We shall call \(\varepsilon_1\) the reduced compression ratio, and \(\psi\) the coefficient of utilization of active heat.

From equation (2) we shall have

\[ \eta_i = \xi\left[1-\frac{1}{(\psi\varepsilon)^{k-1}}\right]. \tag{11} \]

Noting that

\[ (k-1)=AR/c_v' = AR/[a+0.5b(T_2+T_1)], \tag{12} \]

\[ (1-\eta_t)=1/\varepsilon_1^{k-1}=Q_2/Q_1=(T_2-T_1)[a+0.5b(T_2+T_1)]/\xi H_u, \tag{13} \]

from equations (12)—(13) we find

\[ \varepsilon_1^{k-1}= \frac{\xi H_u\mu (k-1)} {4[2/\mu b\,(k-1)-a/b-T_1]}; \tag{14} \]

where \(\mu\) is the molecular weight of the combustion products, and \(T_1\) is their temperature at point 1, differing from the temperature of the fresh working mixture \(T_{1c}\), according to the equation \(T_{1c}=T_1R/R_c\). Equation (14) relates \(\varepsilon_1\), \(\xi\), and \((k-1)\).

According to equation (11), the indicated efficiency in the most general case is determined by two parameters: 1) the coefficient of liberation of active heat \(\xi\), showing what fraction of the available heat is imparted in the cycle to the working medium, and 2) the reduced compression ratio \(\varepsilon_1\), determining the degree of utilization of active heat for work. In this case the heat-utilization coefficient \(\psi\) reaches its maximum value \(\psi_{\max}=1\) only in the ideal cycle of rapid combustion (the Otto cycle), provided that the real working medium has a heat capacity independent of temperature; i.e., \(\psi\) takes into account (estimates) both the law of heat addition to the working medium and the heat capacity of the working medium.

The coefficients \(\xi\) and \(\psi\) (when compared with unity) may serve to evaluate the perfection of the working process of an internal-combustion engine.

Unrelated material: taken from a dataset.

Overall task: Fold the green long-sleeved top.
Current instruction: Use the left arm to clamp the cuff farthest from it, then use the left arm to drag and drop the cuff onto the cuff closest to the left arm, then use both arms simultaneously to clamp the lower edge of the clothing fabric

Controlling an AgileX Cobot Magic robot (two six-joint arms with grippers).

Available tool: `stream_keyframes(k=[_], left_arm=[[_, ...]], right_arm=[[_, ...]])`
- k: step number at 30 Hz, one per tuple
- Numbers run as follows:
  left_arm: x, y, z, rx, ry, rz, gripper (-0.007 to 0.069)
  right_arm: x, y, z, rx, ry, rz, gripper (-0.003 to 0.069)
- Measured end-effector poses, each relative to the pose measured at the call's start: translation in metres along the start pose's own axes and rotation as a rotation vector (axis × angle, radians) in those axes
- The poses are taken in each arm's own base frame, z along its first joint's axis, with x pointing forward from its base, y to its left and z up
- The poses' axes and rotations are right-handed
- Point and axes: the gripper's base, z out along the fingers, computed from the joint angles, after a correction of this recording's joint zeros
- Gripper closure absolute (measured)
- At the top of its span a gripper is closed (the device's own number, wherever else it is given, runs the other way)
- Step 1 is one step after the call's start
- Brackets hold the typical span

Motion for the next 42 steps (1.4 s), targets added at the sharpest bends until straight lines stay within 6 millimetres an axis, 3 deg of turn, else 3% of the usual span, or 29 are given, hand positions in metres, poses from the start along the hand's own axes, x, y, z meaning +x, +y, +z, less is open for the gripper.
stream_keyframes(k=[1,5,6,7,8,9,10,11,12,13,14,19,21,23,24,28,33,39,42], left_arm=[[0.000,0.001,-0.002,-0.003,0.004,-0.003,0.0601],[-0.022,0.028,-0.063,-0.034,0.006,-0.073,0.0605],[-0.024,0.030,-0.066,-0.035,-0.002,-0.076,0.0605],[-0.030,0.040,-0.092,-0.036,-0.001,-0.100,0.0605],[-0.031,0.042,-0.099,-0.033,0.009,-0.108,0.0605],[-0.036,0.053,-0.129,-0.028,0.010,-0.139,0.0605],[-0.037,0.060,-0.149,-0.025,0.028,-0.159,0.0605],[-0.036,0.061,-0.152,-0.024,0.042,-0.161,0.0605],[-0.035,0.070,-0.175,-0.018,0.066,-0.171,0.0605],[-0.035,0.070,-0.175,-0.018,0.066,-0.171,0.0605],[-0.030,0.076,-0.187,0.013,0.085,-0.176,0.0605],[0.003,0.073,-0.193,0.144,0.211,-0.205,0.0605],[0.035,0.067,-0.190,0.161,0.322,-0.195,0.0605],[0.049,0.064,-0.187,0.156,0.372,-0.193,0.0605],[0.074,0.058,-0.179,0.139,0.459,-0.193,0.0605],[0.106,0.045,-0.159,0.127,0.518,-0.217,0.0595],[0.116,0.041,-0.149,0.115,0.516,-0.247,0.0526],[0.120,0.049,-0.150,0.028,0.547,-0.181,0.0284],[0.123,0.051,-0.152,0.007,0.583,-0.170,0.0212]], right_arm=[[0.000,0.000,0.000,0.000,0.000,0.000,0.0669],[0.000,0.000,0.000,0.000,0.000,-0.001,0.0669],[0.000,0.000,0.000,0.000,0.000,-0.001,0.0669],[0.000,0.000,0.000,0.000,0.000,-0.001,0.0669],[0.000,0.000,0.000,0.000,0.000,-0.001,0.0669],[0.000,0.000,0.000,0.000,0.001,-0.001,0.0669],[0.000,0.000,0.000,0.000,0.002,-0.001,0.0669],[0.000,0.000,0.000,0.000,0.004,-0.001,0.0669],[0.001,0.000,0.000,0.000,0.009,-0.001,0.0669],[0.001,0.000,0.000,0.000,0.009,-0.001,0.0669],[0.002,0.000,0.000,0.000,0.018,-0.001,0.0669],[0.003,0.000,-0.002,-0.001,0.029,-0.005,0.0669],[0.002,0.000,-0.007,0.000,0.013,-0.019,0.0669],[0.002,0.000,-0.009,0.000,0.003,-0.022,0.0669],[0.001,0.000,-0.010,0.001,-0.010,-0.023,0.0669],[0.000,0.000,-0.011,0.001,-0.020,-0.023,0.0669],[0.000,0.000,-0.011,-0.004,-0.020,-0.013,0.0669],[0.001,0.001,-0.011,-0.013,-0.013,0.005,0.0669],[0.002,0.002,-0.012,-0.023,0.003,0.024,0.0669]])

Having taken an indicator diagram from the engine and having found on it \(T_1\), \(T_2\), \(L_i\), we find, from equations (12), (15), and (16), \((k-1)\), \(\xi\), and \(\varepsilon_1=\psi\varepsilon\):

\[ \xi H_u = (T_2-T_1)[a+0.5b(T_2+T_1)] + AL_i, \tag{15} \]

\[ \varepsilon_1^{k-1}=1+\frac{AL_i}{(T_2-T_1)[a+0.5b(T_2+T_1)]}. \tag{16} \]

When designing a new engine, the expected indicated efficiency can be found from equations (11) and (14), if experimental material is available that permits \(\xi\) and \(\psi\) to be estimated in advance.

Received
4 XI 1967